Consol raises shale forecast but predicts 2Q loss
More Marcellus gas wells and smarter drilling techniques are driving up production estimates at Consol Energy Inc. even as prices tumble.
Gas production in April, May and June increased 34 percent over the same period last year, “and the Marcellus shale remains the growth driver,” the Cecil-based company said on Tuesday in an update before its quarterly earnings report due on July 29.
The company increased its annual gas production forecast by nearly 10 percent and predicts 30 percent growth through 2016. But it lowered projections for metallurgical coal and warned that it will post a loss for the second quarter primarily because of one-time expenses.
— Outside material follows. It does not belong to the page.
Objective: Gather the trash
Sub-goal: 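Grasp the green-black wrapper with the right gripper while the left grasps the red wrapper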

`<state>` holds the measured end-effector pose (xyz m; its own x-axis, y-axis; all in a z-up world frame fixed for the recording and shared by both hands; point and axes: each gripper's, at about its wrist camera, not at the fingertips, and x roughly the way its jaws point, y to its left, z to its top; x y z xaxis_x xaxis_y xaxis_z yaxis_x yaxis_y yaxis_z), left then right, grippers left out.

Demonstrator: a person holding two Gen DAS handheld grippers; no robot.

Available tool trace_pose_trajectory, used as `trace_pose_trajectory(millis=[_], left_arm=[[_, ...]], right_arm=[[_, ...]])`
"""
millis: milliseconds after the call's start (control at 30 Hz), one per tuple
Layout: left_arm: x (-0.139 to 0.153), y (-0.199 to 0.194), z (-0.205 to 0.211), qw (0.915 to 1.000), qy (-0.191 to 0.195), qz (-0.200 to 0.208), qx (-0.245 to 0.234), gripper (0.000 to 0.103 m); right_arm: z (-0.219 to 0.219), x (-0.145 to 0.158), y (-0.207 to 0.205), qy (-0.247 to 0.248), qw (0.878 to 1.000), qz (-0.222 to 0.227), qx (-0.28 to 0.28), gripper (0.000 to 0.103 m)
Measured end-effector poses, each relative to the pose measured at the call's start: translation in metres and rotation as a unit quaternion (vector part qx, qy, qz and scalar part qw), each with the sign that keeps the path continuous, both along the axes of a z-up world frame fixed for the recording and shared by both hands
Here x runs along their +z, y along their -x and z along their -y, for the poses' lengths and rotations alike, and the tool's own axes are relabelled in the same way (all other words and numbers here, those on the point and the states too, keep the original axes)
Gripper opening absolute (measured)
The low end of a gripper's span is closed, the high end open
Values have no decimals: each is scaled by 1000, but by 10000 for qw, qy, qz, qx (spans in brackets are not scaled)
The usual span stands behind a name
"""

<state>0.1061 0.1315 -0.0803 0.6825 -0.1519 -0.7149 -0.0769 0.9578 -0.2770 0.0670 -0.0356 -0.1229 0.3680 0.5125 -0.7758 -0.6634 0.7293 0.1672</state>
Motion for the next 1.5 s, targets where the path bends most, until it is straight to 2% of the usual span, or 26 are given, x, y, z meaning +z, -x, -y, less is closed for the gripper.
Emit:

Consol's shares sank $1.05, or 2.4 percent, to $42.51. The stock has retreated from a one-year high of nearly $48 last month amid concerns about the impact on the coal industry from tougher federal regulations on coal-fired power plants.
Consol has been putting more emphasis on gas after decades as a coal company. But increased shale production causes a conundrum for gas drillers: While companies may have more gas to sell, a glut could pressure prices and impact their bottom lines.
The Energy Information Administration predicts daily gas production in the Marcellus, the nation's most prolific shale play, will surpass 15 billion cubic feet, compared with about 12 billion a day at the beginning of the year.
A glut of gas put this month's prices on pipelines into New York and New England at their lowest points in two years, ranging between $2.24 and $2.59 per British thermal unit.
“This supply growth, coupled with known transportation constraints, is responsible for increasing price weakness in the Appalachian region this summer,” Teri Viswanath, director of commodities strategy at BNP Paribas SA in New York, said in a note to clients.
Consol's update did not address prices but said the company would post a second-quarter loss because of bond refinancing, a new revolving credit arrangement and a pension settlement charge, offset by income from a coal contract buyout. A spokeswoman said officials could not elaborate on the “one-time items” before the earnings statement release.
Consol reported a $13 million net loss in the same quarter last year. It posted a $116 million profit in the first three months of 2014.
The company in May laid off 188 workers from its Buchanan Mine in Virginia, which mostly produces metallurgical coal for steelmaking. CEO Nick DeIuliis has called the international market for that coal “horrible,” and the company lowered its expected annual production from that mine by about 8 percent.
Its overall coal forecast remained unchanged from spring estimates because production of thermal coal from the Bailey Complex in Washington and Greene counties remains high.
Consol said it is reworking some wells, getting more gas out of new wells and cutting the time between drilling and production.
“These improvements will not only help compress cycle times, but will also result in growing our gas production even more efficiently,” DeIuliis said in the production update.
J. Marshall Adkins, an energy advisor for investment bank Raymond James, said such efficiencies could make exploration and production companies profitable despite low prices.
“With rising U.S. production and falling costs per unit of production, U.S. E&P companies are now poised to actually grow cash flows even in a flat or modestly lower energy price environment,” Adkins wrote in a note to clients. “This dramatic shift (driven by the increased horizontal well efficiencies) should lead to a more sustainable (5-10 year) improvement in U.S. E&P profitability and capital efficiency.”